## PROVIDED MATERIAL
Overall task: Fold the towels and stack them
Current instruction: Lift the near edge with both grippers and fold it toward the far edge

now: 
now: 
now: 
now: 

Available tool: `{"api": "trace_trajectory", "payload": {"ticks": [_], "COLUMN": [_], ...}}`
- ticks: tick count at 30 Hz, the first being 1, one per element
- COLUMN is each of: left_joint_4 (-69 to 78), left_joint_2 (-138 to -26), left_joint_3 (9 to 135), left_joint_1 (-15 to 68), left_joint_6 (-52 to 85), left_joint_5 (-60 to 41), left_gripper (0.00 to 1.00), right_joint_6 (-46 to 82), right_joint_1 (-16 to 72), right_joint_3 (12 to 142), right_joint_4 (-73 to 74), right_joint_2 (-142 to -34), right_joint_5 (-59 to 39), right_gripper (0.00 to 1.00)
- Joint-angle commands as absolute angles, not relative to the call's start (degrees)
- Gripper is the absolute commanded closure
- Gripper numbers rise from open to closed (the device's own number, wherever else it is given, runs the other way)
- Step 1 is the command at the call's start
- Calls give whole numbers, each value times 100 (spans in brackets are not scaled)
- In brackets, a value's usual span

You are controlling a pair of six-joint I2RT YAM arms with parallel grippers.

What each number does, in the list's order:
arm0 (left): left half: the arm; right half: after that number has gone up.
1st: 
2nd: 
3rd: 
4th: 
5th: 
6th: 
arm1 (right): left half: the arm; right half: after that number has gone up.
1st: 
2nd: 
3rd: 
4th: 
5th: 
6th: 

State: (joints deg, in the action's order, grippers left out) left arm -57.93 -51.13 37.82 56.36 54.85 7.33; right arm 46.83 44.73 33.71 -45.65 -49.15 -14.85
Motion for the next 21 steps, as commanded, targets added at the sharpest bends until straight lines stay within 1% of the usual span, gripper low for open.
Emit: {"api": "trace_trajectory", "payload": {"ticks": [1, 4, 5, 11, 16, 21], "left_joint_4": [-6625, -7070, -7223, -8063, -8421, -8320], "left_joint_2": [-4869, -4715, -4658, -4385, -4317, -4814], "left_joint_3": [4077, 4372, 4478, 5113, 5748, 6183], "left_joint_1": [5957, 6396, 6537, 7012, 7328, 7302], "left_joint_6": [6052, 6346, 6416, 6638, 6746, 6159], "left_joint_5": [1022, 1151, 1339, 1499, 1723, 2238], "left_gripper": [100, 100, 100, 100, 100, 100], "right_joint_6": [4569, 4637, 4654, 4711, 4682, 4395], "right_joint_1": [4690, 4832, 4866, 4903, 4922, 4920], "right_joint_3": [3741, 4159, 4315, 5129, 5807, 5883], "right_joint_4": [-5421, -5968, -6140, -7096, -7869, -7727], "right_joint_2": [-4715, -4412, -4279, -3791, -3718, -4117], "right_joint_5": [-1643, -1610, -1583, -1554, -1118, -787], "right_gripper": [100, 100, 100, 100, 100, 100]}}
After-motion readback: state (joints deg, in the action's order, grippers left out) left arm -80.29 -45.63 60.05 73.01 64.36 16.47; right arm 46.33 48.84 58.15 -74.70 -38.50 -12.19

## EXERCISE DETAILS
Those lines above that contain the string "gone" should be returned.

## ANSWER TO THIS PROBLEM
arm0 (left): left half: the arm; right half: after that number has gone up.
arm1 (right): left half: the arm; right half: after that number has gone up.

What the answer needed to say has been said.